FY20 Donor State Update: TX Adjustment Worsens CO, SC Rates of Return

As ETW noted on October 2, the annual distribution of formula highway funding under the FAST Act is still largely determined by how much money states received in fiscal year 2009. The only variable is how much money each state pays into the Highway Account of the Highway Trust Fund (HTF-HA) in the form of excise taxes.

The fiscal year 2020 apportionment of $43.4 billion in Highway Trust Fund contract authority to states on October 2 by the Federal Highway Administration (FHWA) had to use HTF-HA estimated tax receipts for fiscal year 2018, which closed on September 30, 2018 but for which state-by-state allocations were not available until several months later. (The FY 2019 state-by-state tax estimates still haven’t been made, so there is no way that FHWA could have used them last month for calculations that, by law, have to take place prior to October 1.)

It was obvious (to ETW at least) that Texas was the only state to trigger the “95 percent rate of return” rule in 23 U.S.C. §104(c)1)(B) that requires each state to receive a total formula apportionment that is no less than 95 percent of the dollar amount of its most recently available prior year HTF-HA tax payments. But we couldn’t tell what the donor-donee situation was with other states.

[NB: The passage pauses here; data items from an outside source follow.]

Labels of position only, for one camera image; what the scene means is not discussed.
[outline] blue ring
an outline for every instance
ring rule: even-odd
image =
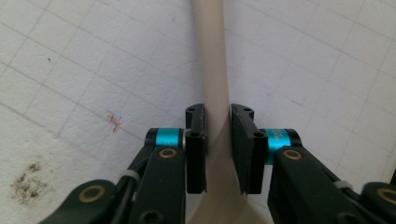
[[[167,146],[167,147],[178,147],[179,129],[177,128],[160,128],[157,132],[157,138],[155,145]]]
[[[268,135],[268,160],[267,165],[274,163],[274,156],[278,149],[290,147],[291,141],[288,132],[284,129],[265,129]]]

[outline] mounting hole
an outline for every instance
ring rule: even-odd
[[[376,191],[376,193],[384,201],[387,201],[388,203],[393,203],[396,205],[396,200],[395,200],[396,191],[395,190],[381,188],[381,189],[378,189]]]
[[[155,210],[149,210],[143,213],[139,218],[139,224],[161,224],[163,221],[163,214]]]
[[[291,160],[294,160],[294,161],[298,161],[303,157],[303,155],[301,155],[300,152],[294,151],[294,150],[285,150],[283,152],[283,155]]]
[[[177,152],[172,148],[166,148],[160,151],[160,156],[164,159],[174,158]]]
[[[200,134],[199,133],[190,133],[191,137],[198,137]]]
[[[338,224],[360,224],[361,222],[353,214],[341,213],[341,214],[337,215],[337,223]]]
[[[78,199],[82,203],[93,203],[100,199],[105,194],[105,191],[106,189],[102,185],[89,186],[79,193]]]
[[[256,137],[264,137],[264,134],[263,133],[254,133],[254,136],[256,136]]]

Now we can. The official fiscal year 2018 HTF-HA revenue estimates total $37.292 billion, compared with total FY 2020 apportionments of $43.370 billion, which means that the rate of return for the entire federal-aid highway program, in the aggregate, was 116.3 percent. (Thanks, Federal Reserve!) That calculation is highway formula dollars only, so that means that allocated (non-formula) FHWA programs (admin, research, federal lands, Indian roads, ferries, territories and Puerto Rico, INFRA grants, TIFIA loans, emergency relief, etc.) as well as NHTSA and FMCSA programs are now entirely derived from general fund transfers to the Trust Fund, if you want to prioritize actual excise tax dollars for formula spending (as the §104(c)(1)(B) test implicitly does).

With regards to Texas, the Lone Star State had an estimated $4,234.7 million in HTF-HA tax payments in FY 2018. Their original FY 2009 (as adjusted through FY 2014) entitlement of 8.8142 percent of total formula funding would only have given them $3,822.7 million in FY 2020 formula money, which was only 90.1 percent of their estimated FY 2018 tax payment. So FHWA was forced to give Texas an extra $204.4 million to get them to a total apportionment of $4,031.1 million in FY 2020 funding, which is 95.0 percent of their FY 2018 estimated tax payment.

Texas’s $204.4 million bonus came at the expense of the other 49 states and the District of Columbia, each of which saw their total dollars reduced pro rata by their shares of $204.4 million – which forced their shares of total funding, and thus their rates of return, downwards.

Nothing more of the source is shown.